▸ EXERCISE
Here are some records; copy every line that holds the word "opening".

▸ INPUT DATA
········
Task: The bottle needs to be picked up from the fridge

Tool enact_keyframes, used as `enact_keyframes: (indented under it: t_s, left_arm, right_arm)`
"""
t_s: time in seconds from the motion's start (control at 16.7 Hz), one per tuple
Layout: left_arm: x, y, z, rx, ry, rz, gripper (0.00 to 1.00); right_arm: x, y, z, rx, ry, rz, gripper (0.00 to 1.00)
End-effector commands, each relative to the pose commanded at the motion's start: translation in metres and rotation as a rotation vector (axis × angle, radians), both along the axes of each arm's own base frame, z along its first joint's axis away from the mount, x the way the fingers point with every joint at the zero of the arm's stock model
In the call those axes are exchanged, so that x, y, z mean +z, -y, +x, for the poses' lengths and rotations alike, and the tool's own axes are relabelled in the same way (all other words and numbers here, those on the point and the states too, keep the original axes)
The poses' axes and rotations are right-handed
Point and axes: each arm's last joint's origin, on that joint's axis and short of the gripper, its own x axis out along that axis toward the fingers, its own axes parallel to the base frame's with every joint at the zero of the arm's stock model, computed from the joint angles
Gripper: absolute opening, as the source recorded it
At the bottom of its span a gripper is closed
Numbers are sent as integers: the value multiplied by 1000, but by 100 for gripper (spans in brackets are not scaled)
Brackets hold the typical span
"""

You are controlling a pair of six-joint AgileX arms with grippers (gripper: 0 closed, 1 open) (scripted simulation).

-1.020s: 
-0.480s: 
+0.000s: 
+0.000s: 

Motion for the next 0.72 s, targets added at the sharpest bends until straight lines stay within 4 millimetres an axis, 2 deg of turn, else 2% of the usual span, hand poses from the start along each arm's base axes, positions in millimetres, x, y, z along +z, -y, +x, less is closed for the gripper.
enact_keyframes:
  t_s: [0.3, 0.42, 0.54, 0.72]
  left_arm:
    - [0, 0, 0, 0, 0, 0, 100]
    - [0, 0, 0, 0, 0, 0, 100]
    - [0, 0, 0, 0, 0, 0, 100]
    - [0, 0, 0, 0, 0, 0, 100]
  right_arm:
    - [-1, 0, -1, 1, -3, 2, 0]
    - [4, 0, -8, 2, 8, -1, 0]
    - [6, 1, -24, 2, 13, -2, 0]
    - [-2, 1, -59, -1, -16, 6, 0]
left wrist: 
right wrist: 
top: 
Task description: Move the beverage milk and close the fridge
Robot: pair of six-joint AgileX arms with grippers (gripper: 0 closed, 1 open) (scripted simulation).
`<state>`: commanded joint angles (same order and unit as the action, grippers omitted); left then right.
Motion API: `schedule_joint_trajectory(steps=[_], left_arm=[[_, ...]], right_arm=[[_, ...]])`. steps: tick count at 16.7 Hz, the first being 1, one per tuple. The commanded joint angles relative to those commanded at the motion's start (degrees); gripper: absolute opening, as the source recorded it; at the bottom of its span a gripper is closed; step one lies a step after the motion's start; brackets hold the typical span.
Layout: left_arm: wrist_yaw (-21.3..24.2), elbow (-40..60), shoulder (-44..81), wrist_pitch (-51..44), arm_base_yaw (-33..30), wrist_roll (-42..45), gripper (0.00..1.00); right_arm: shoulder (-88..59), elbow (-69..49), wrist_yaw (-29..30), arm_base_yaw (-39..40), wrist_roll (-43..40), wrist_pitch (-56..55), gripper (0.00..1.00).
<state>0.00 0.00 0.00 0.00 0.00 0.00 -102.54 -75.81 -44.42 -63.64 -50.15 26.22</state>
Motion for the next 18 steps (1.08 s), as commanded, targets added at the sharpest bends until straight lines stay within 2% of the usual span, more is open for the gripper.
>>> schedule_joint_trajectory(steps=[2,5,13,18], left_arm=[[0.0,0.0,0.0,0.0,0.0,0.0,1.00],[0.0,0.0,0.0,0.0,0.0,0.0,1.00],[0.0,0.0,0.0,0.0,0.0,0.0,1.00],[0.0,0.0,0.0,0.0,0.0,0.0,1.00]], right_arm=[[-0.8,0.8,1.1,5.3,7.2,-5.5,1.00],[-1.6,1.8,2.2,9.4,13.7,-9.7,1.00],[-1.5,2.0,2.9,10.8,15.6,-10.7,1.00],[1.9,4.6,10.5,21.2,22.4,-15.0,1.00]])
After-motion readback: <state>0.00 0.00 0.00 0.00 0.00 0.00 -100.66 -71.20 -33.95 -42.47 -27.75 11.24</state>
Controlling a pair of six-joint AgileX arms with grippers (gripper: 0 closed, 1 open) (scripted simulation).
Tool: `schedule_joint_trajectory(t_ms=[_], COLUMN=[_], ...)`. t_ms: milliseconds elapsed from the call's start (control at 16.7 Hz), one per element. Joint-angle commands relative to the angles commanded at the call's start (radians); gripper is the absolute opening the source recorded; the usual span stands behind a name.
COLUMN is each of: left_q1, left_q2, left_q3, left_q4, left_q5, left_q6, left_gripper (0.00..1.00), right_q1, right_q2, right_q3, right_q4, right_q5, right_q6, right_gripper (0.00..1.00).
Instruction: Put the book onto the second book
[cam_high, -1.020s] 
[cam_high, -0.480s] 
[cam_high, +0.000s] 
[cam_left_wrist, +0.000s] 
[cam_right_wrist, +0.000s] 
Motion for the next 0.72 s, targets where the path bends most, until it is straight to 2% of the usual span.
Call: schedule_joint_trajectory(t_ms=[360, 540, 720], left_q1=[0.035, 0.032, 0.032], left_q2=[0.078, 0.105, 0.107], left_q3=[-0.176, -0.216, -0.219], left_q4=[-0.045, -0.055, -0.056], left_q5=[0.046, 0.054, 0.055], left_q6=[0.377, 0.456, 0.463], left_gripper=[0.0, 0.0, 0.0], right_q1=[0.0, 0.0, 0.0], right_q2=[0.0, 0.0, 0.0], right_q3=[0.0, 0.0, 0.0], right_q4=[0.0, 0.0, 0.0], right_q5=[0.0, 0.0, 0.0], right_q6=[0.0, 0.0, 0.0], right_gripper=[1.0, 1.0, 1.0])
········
▸ YOUR RESPONSE
Gripper: absolute opening, as the source recorded it
Motion API: `schedule_joint_trajectory(steps=[_], left_arm=[[_, ...]], right_arm=[[_, ...]])`. steps: tick count at 16.7 Hz, the first being 1, one per tuple. The commanded joint angles relative to those commanded at the motion's start (degrees); gripper: absolute opening, as the source recorded it; at the bottom of its span a gripper is closed; step one lies a step after the motion's start; brackets hold the typical span.
Tool: `schedule_joint_trajectory(t_ms=[_], COLUMN=[_], ...)`. t_ms: milliseconds elapsed from the call's start (control at 16.7 Hz), one per element. Joint-angle commands relative to the angles commanded at the call's start (radians); gripper is the absolute opening the source recorded; the usual span stands behind a name.

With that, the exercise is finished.